It may, or not blow up, but it is never safe to be in front of a circuit breaker or a disconnect when turning it off or on. Surely you have heard that.


----------



## John (Jan 22, 2007)

RIVETER said:


> It may, or not blow up, but it is never safe to be in front of a circuit breaker or a disconnect when turning it off or on. Surely you have heard that.


Do you know the "Electricians left hand rule" For turning on and off disconnects?

Turning on and off circuit breakers will wear them out eventually.

There are circuit breakers that are rated to be used as a switch.


----------



## RIVETER (Sep 26, 2009)

John said:


> Do you know the "Electrician's left hand rule" For turning on and off disconnects?
> 
> Turning on and off circuit breakers will wear them out eventually.
> 
> There are circuit breakers that are rated to be used as a switch.

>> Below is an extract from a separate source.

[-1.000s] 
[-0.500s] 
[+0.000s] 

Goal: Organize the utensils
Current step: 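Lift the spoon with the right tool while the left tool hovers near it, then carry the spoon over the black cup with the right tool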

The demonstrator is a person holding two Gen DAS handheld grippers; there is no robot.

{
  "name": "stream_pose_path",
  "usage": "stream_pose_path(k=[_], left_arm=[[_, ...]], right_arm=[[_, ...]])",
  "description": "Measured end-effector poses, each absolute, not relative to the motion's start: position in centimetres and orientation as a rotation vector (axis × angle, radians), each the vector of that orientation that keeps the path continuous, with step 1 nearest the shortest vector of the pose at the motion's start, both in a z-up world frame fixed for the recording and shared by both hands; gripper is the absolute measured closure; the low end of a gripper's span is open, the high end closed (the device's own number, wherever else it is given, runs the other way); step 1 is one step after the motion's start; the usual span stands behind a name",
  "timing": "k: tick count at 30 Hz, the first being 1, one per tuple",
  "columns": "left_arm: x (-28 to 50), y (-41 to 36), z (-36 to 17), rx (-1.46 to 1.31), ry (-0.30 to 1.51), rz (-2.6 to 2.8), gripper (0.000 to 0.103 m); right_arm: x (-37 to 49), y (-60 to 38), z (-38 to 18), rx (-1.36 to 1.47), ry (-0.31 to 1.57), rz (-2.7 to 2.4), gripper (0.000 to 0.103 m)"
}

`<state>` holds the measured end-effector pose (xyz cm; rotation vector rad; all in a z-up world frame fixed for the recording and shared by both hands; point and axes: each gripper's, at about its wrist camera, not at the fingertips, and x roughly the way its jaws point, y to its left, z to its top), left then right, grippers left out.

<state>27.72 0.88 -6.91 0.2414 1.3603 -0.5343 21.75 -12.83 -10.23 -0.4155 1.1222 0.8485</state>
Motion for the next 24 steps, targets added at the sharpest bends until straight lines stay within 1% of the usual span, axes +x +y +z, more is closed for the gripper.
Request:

Now that's what I'm talkin' about. Do you have a video?


----------



## John (Jan 22, 2007)

RIVETER said:


> Now that's what I'm talkin' about. Do you have a video?


Nope

Search "Electrical safety for production workers video"


----------



## Toronto Sparky (Apr 12, 2009)

That used to be the most common reason for FPE breakers burning up (using them as a switch)

Then as time passed everything FPE made burned up..

They should just install switches by the panel.. or lighting relays on the circuits.


----------



## Chris21 (Nov 25, 2009)

480sparky said:


> So how is turning a breaker off (on a functioning circuit), then back on going to 'blow up' the breaker?
> 
> I could see safety issues by not knowing what you turn off, as well as suddenly stopping then restarting machinery, but I don't see the danger of turning the breaker back on.



Using a circuit breaker in the same manner as a toggle switch isn't good practice. Circuit breakers serve a purpose... so wouldn't "overusing" them cause them to possibly malfunction and not trip when it should?


----------



## 480sparky (Sep 20, 2007)

RIVETER said:


> It may, or not blow up, but it is never safe to be in front of a circuit breaker or a disconnect when turning it off or on. Surely you have heard that.


 
OK... WHY would it blow up? What was done to the circuit to cause it?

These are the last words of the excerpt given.